Thrombospondin-2 (TSP2) is amatricellular protein with increased expression during growth and
regeneration. TSP2-null mice show accelerated dermal wound healing and enhanced bone formation. We
hypothesized that bone regeneration would be enhanced in the absence of TSP2. Closed, semistabilized
transverse fractures were created in the tibias of wildtype (WT) and TSP2-null mice. The fractures were
examined 5, 10, and 20 days after fracture using mCT, histology, immunohistochemistry, quantitative RT-PCR,
and torsional mechanical testing. Ten days after fracture, TSP2-null mice showed 30%more bone by mCT and
40% less cartilage by histology. Twenty days after fracture, TSP2-null mice showed reduced bone volume
fraction and BMD. Mice were examined 5 days after fracture during the stage of neovascularization and
mesenchymal cell influx to determine a cellular explanation for the phenotype. TSP2-null mice showed increased
cell proliferation with no difference in apoptosis in the highly cellular fracture callus. Although mature
bone and cartilage is minimal 5 days after fracture, TSP2-null mice had reduced expression of collagen IIa and
Sox9 (chondrocyte differentiation markers) but increased expression of osteocalcin and osterix (osteoblast
differentiation markers).
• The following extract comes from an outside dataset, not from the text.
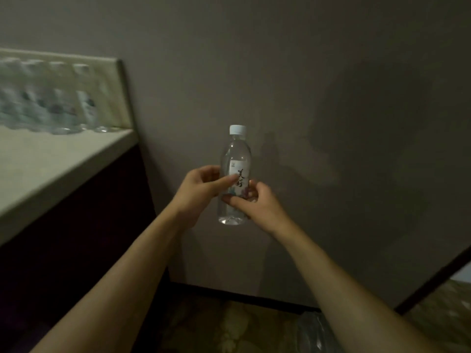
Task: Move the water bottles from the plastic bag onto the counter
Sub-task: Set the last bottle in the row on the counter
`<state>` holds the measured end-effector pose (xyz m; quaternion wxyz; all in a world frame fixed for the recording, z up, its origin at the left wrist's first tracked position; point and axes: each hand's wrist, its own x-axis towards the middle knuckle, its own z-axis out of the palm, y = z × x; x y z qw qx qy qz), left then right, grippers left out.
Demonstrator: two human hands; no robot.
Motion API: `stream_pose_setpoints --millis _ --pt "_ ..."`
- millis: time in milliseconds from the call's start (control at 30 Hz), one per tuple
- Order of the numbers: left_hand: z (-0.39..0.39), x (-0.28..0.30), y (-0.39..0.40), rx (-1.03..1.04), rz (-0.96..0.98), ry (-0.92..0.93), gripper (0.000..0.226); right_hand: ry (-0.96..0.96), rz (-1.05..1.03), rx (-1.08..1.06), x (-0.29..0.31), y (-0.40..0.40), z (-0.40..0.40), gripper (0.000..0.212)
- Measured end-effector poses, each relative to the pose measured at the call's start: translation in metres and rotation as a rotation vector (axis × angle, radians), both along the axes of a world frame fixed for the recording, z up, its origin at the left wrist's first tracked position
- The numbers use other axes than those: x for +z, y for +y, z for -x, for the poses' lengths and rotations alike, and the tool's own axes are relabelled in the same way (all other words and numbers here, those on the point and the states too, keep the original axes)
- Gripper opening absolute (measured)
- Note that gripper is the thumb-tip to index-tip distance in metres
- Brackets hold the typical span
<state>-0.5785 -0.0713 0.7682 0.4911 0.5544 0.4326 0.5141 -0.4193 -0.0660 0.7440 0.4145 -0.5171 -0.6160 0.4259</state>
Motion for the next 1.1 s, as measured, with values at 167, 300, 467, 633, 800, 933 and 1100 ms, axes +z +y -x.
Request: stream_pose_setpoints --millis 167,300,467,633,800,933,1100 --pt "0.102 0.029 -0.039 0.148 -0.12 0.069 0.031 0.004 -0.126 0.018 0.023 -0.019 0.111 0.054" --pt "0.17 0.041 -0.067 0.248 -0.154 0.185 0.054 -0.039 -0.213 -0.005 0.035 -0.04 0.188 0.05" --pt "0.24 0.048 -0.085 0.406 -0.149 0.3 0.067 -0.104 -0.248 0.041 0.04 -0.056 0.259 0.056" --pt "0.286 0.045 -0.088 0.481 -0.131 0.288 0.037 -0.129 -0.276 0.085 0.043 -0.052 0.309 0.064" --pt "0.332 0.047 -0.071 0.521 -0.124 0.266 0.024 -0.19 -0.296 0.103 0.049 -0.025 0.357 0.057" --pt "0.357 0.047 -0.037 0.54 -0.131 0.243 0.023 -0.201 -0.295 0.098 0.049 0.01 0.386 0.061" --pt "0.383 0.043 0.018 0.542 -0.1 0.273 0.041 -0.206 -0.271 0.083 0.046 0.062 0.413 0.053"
Importantly, TSP2-null mice had a 2-fold increase in vessel density that corresponded
with a reduction in vascular endothelial growth factor (VEGF) and Glut-1 (markers of hypoxia inducible factor
[HIF]-regulated transcription). Finally, by expressing TSP2 using adenovirus starting 3 days after fracture,
chondrogenesis was restored in TSP2-null mice. We hypothesize that TSP2 expressed by cells in the fracture
mesenchyme regulates callus vascularization. The increase in vascularity increases tissue oxemia and decreases
HIF; thus, undifferentiated cells in the callus develop into osteoblasts rather than chondrocytes. This leads to an
alternative strategy for achieving fracture healing with reduced endochondral ossification and enhanced
appositional bone formation. Controlling the ratio of cartilage to bone during fracture healing has important
implications for expediting healing or promoting regeneration in nonunions.